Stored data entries
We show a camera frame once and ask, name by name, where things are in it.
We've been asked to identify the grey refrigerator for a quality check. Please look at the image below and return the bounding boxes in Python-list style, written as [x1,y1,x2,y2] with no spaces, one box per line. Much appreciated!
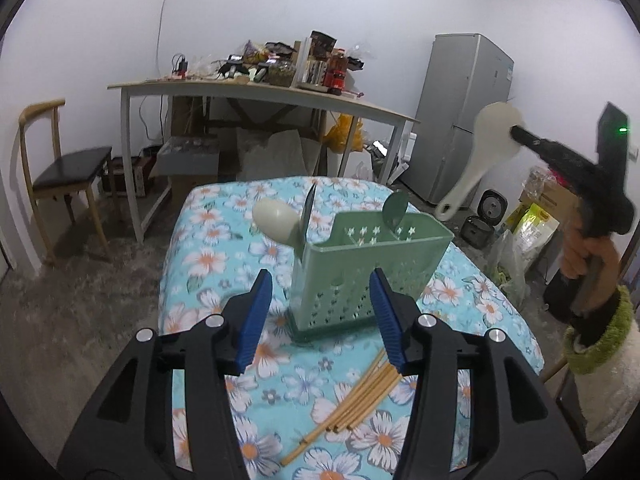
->
[402,33,516,211]

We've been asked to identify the beige plastic ladle spoon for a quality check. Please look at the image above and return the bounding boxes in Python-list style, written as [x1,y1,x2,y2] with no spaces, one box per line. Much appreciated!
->
[251,198,307,263]

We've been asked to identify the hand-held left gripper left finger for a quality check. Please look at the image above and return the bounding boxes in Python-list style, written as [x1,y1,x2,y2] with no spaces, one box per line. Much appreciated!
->
[56,269,274,480]

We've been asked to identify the person's right forearm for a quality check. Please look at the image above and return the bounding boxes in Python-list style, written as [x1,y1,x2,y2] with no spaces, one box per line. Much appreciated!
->
[562,285,640,461]

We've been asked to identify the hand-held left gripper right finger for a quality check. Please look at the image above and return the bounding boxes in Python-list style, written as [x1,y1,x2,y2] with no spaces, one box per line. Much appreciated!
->
[369,267,587,480]

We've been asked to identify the bundle of bamboo chopsticks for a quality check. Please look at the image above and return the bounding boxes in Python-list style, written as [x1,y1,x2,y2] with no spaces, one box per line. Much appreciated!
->
[280,347,406,467]

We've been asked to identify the green plastic utensil holder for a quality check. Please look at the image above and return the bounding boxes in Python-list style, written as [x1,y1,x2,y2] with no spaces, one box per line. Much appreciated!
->
[287,208,455,345]

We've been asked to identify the black pot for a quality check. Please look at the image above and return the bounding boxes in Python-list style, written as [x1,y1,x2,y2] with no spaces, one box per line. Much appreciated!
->
[460,215,496,249]

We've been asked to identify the steel knife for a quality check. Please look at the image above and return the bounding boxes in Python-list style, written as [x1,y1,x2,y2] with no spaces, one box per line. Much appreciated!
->
[299,182,319,252]

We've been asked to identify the wooden chair with black seat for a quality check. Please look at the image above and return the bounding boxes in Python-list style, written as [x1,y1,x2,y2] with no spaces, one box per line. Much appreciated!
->
[19,99,115,266]

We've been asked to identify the blue floral blanket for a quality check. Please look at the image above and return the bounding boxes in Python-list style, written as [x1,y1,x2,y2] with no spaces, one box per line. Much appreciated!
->
[159,176,545,480]

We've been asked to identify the white plastic sheet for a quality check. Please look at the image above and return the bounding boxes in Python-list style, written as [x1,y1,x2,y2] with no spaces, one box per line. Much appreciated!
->
[235,127,322,182]

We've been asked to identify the brown wooden crate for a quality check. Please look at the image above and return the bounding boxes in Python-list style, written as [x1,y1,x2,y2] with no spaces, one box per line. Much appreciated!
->
[106,155,153,196]

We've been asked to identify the grey metal-legged desk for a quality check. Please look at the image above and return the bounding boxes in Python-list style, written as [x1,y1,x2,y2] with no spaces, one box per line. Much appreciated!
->
[106,77,422,243]

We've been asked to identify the person's right hand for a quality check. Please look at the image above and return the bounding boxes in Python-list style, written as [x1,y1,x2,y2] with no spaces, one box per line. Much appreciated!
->
[560,231,624,302]

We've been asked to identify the yellow plastic bag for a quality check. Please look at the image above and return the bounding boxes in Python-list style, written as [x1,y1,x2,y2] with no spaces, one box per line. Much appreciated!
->
[325,112,366,154]

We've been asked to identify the thin wall cable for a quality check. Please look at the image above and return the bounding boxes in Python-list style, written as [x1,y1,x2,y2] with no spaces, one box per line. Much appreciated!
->
[150,0,182,83]

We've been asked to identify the clear plastic bag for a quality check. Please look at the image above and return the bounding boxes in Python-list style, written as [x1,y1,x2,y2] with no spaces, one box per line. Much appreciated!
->
[487,230,529,307]

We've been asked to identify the pile of desk clutter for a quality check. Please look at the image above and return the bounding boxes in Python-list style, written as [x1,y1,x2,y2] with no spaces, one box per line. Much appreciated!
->
[160,30,366,97]

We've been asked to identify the beige plastic rice paddle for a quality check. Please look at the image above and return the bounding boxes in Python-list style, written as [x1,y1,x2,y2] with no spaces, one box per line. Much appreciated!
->
[434,101,526,222]

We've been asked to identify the open cardboard box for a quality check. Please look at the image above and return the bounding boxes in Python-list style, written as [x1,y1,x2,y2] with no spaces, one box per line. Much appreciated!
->
[520,170,582,222]

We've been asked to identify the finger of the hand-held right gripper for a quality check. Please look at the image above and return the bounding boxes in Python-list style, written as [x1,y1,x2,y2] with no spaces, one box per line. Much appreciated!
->
[510,125,602,182]

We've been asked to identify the red drink bottles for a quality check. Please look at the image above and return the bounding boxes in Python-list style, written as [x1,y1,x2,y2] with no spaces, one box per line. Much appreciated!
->
[324,49,352,94]

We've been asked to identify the yellow-green sack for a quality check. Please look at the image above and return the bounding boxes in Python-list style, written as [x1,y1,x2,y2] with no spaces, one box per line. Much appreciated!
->
[515,202,561,262]

ACTIVITY. Work out how many lines in the records above contain the word "gripper", and give only that number.

RESPONSE TO THE TASK. 3